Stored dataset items
· · · · · · ·

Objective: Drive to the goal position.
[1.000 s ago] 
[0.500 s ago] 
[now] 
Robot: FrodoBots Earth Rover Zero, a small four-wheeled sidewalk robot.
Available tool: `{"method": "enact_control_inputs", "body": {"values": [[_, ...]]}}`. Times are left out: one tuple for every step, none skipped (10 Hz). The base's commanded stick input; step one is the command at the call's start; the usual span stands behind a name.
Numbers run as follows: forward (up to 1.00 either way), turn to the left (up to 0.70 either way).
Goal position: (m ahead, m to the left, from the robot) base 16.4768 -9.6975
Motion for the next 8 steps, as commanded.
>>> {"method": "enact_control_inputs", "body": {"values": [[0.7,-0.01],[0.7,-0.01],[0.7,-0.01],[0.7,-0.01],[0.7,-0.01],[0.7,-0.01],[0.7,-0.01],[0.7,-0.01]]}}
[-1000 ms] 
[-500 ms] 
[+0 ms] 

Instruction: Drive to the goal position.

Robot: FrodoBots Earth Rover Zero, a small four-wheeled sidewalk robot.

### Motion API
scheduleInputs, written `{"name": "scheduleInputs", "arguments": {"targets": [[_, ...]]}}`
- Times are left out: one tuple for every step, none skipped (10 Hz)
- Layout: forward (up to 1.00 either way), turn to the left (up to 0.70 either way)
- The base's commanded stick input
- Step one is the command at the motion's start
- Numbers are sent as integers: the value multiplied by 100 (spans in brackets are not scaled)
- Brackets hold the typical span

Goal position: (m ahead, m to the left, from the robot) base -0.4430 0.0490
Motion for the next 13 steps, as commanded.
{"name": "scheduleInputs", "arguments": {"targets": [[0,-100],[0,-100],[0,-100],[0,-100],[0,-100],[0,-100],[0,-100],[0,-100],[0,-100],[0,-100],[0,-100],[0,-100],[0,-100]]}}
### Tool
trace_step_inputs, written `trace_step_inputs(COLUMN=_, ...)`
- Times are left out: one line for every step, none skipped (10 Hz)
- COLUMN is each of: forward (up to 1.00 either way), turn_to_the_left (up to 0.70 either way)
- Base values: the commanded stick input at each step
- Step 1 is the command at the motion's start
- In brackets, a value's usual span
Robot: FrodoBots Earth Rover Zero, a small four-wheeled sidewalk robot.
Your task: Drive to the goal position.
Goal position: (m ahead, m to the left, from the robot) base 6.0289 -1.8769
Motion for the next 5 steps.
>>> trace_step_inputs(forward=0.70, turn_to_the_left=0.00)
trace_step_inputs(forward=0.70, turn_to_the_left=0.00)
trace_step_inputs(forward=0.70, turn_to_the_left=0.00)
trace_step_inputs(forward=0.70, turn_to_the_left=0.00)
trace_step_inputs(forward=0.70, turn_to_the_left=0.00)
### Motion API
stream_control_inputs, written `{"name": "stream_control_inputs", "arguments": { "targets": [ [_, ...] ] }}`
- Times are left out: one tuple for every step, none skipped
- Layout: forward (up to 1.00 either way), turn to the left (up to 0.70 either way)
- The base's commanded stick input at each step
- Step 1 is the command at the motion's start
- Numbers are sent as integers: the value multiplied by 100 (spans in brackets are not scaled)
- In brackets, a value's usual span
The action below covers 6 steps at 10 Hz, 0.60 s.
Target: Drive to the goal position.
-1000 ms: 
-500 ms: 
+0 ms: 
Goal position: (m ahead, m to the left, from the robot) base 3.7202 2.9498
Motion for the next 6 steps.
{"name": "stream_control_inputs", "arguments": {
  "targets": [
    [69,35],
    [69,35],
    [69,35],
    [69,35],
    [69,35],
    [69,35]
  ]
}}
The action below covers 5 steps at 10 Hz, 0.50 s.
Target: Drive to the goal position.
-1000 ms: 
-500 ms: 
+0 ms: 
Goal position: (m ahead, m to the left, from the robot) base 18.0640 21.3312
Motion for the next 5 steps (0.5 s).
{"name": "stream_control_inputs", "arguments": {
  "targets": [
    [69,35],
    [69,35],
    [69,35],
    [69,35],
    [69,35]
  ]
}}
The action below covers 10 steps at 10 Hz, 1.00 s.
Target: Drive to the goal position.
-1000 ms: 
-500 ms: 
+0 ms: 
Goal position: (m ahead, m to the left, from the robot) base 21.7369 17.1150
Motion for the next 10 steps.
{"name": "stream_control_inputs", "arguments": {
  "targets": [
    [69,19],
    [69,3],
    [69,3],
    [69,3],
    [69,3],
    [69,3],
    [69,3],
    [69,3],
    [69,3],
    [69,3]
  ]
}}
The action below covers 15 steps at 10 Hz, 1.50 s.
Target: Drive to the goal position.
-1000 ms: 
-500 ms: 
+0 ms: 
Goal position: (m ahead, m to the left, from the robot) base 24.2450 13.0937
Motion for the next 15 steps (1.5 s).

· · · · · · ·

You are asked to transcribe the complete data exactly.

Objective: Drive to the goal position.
[1.000 s ago] 
[0.500 s ago] 
[now] 
Robot: FrodoBots Earth Rover Zero, a small four-wheeled sidewalk robot.
Available tool: `{"method": "enact_control_inputs", "body": {"values": [[_, ...]]}}`. Times are left out: one tuple for every step, none skipped (10 Hz). The base's commanded stick input; step one is the command at the call's start; the usual span stands behind a name.
Numbers run as follows: forward (up to 1.00 either way), turn to the left (up to 0.70 either way).
Goal position: (m ahead, m to the left, from the robot) base 16.4768 -9.6975
Motion for the next 8 steps, as commanded.
>>> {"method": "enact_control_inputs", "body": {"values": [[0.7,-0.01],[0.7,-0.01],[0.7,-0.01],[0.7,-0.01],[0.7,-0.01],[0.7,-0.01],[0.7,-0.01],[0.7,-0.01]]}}
[-1000 ms] 
[-500 ms] 
[+0 ms] 

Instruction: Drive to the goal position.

Robot: FrodoBots Earth Rover Zero, a small four-wheeled sidewalk robot.

### Motion API
scheduleInputs, written `{"name": "scheduleInputs", "arguments": {"targets": [[_, ...]]}}`
- Times are left out: one tuple for every step, none skipped (10 Hz)
- Layout: forward (up to 1.00 either way), turn to the left (up to 0.70 either way)
- The base's commanded stick input
- Step one is the command at the motion's start
- Numbers are sent as integers: the value multiplied by 100 (spans in brackets are not scaled)
- Brackets hold the typical span

Goal position: (m ahead, m to the left, from the robot) base -0.4430 0.0490
Motion for the next 13 steps, as commanded.
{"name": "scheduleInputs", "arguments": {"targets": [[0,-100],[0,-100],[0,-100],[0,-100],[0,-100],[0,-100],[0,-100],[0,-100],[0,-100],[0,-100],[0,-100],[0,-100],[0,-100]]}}
### Tool
trace_step_inputs, written `trace_step_inputs(COLUMN=_, ...)`
- Times are left out: one line for every step, none skipped (10 Hz)
- COLUMN is each of: forward (up to 1.00 either way), turn_to_the_left (up to 0.70 either way)
- Base values: the commanded stick input at each step
- Step 1 is the command at the motion's start
- In brackets, a value's usual span
Robot: FrodoBots Earth Rover Zero, a small four-wheeled sidewalk robot.
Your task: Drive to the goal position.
Goal position: (m ahead, m to the left, from the robot) base 6.0289 -1.8769
Motion for the next 5 steps.
>>> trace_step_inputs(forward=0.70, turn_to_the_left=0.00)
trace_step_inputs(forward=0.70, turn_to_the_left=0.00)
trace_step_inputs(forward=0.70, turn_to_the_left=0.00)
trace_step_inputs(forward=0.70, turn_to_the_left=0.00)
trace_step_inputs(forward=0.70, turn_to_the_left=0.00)
### Motion API
stream_control_inputs, written `{"name": "stream_control_inputs", "arguments": { "targets": [ [_, ...] ] }}`
- Times are left out: one tuple for every step, none skipped
- Layout: forward (up to 1.00 either way), turn to the left (up to 0.70 either way)
- The base's commanded stick input at each step
- Step 1 is the command at the motion's start
- Numbers are sent as integers: the value multiplied by 100 (spans in brackets are not scaled)
- In brackets, a value's usual span
The action below covers 6 steps at 10 Hz, 0.60 s.
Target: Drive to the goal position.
-1000 ms: 
-500 ms: 
+0 ms: 
Goal position: (m ahead, m to the left, from the robot) base 3.7202 2.9498
Motion for the next 6 steps.
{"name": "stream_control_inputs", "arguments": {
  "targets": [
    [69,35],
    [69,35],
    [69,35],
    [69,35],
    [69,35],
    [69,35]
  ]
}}
The action below covers 5 steps at 10 Hz, 0.50 s.
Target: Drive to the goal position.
-1000 ms: 
-500 ms: 
+0 ms: 
Goal position: (m ahead, m to the left, from the robot) base 18.0640 21.3312
Motion for the next 5 steps (0.5 s).
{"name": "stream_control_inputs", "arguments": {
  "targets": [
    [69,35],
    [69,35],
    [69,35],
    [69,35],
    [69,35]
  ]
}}
The action below covers 10 steps at 10 Hz, 1.00 s.
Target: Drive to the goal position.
-1000 ms: 
-500 ms: 
+0 ms: 
Goal position: (m ahead, m to the left, from the robot) base 21.7369 17.1150
Motion for the next 10 steps.
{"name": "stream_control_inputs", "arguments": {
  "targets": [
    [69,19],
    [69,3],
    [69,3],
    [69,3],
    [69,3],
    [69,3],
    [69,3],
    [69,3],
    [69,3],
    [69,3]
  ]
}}
The action below covers 15 steps at 10 Hz, 1.50 s.
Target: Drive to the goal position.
-1000 ms: 
-500 ms: 
+0 ms: 
Goal position: (m ahead, m to the left, from the robot) base 24.2450 13.0937
Motion for the next 15 steps (1.5 s).

No additional work remains on the exercise.